**WHAT IS BEING ASKED**
Locate every line in the records below that contains the word "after", and copy each one.
**** DATA FOR THIS TASK
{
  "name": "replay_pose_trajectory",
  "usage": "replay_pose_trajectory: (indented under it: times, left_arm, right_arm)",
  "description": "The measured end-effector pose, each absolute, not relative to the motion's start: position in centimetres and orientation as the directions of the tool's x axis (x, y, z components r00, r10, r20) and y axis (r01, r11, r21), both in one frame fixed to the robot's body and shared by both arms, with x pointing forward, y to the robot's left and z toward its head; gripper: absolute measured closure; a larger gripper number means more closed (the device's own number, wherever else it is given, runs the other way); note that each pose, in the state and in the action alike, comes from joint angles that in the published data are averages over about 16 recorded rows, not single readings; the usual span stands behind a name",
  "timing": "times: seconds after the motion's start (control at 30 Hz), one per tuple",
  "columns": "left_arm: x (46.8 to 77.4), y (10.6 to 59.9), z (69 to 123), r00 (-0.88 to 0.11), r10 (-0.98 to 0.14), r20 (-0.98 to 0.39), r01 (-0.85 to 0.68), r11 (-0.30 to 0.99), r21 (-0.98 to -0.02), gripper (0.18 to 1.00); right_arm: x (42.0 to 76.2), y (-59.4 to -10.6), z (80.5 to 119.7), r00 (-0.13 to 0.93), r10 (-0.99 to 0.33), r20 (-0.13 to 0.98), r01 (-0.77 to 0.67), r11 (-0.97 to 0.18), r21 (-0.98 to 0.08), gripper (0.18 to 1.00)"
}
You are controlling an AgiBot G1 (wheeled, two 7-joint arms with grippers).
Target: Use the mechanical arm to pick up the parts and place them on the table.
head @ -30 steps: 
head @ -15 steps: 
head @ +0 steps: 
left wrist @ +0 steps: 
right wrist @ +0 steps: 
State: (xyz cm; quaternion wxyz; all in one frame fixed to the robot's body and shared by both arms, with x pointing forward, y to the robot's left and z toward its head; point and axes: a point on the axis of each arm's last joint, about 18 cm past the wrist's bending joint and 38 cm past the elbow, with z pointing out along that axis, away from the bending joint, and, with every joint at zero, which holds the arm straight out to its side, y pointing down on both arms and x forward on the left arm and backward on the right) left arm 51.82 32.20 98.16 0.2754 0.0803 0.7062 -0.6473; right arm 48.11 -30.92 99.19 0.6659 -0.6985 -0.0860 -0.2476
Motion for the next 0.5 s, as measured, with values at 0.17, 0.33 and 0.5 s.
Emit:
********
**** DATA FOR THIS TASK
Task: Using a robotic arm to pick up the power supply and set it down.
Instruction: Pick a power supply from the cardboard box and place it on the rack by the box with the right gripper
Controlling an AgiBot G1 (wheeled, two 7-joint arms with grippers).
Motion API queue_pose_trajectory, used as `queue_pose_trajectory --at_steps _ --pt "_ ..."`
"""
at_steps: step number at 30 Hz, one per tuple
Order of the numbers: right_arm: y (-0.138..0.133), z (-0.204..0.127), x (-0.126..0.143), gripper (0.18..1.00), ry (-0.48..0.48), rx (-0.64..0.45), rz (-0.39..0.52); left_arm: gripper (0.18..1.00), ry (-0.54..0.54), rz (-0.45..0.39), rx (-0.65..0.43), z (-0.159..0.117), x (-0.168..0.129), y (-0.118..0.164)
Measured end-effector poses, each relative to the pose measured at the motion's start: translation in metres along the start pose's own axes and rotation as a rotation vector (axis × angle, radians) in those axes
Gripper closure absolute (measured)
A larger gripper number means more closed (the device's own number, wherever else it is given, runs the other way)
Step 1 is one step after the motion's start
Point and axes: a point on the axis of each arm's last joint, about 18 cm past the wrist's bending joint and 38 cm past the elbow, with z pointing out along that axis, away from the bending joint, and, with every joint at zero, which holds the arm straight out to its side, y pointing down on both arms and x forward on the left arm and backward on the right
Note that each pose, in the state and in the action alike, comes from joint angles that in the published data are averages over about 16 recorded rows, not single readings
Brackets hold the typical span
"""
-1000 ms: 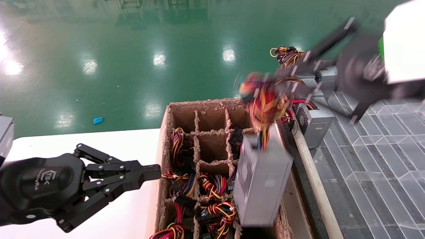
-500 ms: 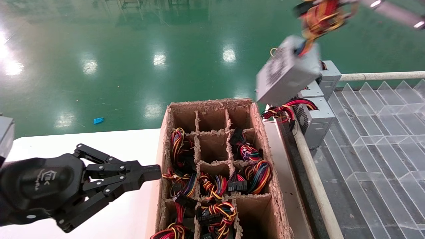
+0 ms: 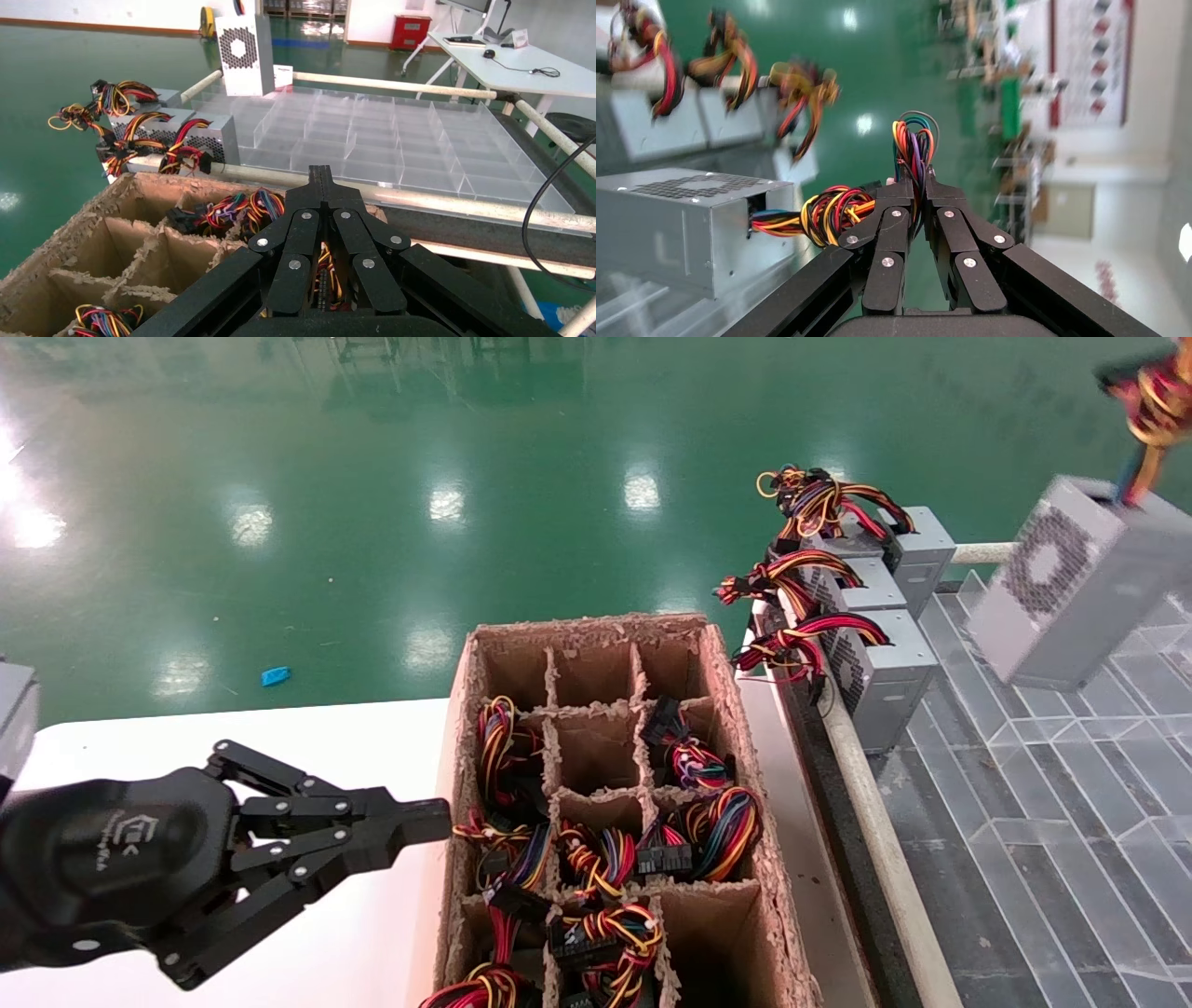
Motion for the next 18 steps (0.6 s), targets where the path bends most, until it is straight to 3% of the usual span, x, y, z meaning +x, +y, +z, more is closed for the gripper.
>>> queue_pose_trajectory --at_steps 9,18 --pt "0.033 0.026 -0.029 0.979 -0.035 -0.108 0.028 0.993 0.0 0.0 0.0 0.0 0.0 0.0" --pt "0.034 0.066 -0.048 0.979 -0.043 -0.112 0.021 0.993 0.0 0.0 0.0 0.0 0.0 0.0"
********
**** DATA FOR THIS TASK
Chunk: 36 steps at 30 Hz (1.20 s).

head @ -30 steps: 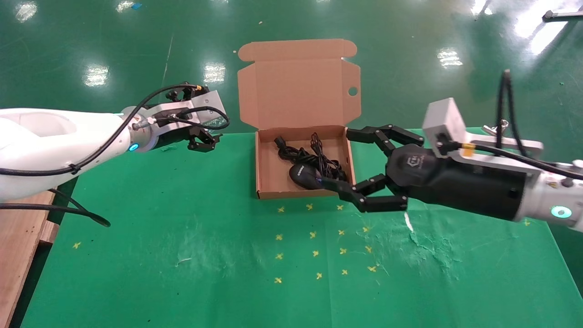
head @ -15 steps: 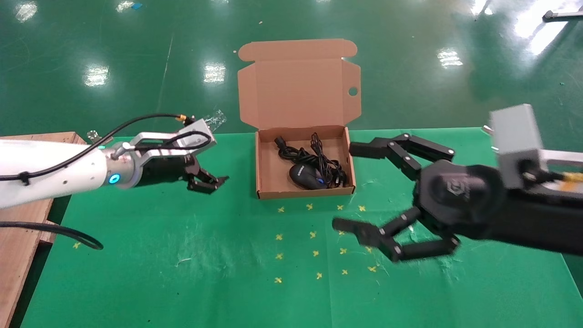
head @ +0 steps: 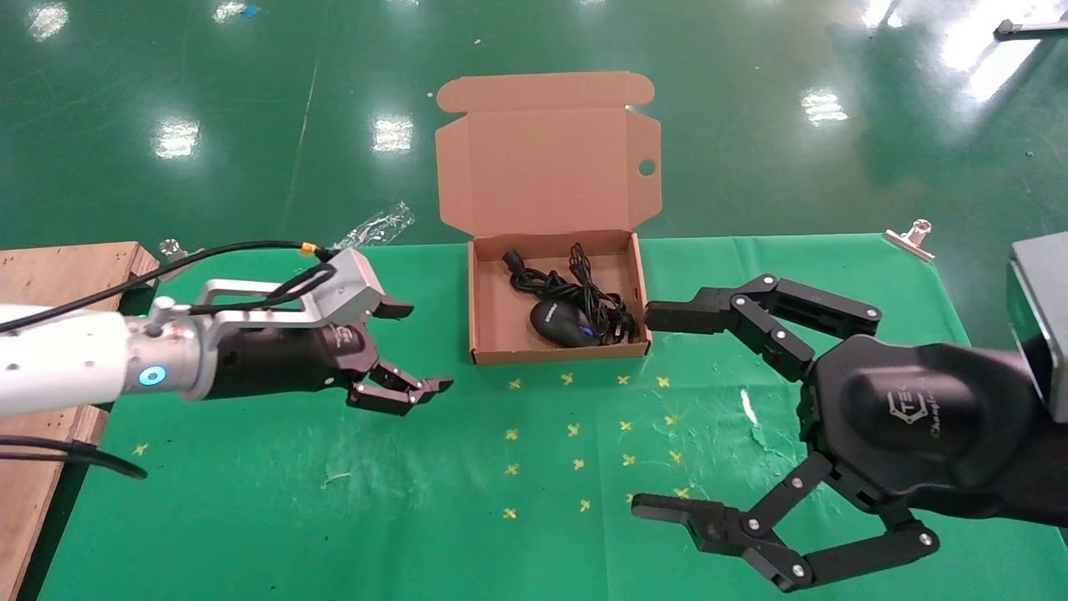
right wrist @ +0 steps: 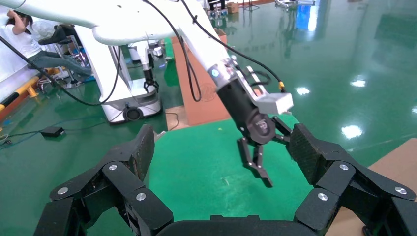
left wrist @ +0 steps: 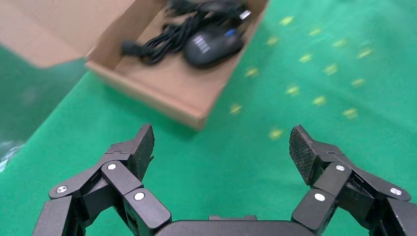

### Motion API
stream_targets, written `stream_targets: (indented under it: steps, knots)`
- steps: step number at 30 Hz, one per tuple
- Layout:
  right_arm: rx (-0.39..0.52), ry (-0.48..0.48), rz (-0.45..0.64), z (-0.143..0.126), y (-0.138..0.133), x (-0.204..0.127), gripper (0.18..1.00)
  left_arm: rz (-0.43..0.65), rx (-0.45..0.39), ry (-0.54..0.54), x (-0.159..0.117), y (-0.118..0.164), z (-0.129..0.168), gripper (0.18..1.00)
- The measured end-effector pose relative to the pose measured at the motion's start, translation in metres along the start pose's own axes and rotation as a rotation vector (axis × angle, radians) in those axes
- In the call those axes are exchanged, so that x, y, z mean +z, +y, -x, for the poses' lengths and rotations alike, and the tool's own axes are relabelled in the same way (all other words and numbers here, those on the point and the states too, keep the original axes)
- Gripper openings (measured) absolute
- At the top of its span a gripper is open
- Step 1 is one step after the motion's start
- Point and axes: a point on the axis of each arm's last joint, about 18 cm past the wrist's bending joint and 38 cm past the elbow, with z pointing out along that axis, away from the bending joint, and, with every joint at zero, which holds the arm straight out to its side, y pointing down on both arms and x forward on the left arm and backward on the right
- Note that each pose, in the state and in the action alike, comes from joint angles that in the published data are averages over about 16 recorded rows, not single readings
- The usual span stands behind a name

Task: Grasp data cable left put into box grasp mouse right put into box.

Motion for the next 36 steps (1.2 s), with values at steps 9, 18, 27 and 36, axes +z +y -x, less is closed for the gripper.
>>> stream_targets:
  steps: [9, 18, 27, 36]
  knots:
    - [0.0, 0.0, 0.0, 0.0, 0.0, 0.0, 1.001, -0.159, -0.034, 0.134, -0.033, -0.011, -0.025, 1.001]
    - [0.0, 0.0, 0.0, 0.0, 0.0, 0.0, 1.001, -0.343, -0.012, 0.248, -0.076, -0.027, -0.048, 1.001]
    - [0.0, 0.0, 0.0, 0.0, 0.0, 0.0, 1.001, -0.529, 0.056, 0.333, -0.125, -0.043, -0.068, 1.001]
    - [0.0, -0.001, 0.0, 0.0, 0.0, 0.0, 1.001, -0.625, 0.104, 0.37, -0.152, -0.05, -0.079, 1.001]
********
**WRITTEN RESPONSE**
  "timing": "times: seconds after the motion's start (control at 30 Hz), one per tuple",
Step 1 is one step after the motion's start
- Step 1 is one step after the motion's start

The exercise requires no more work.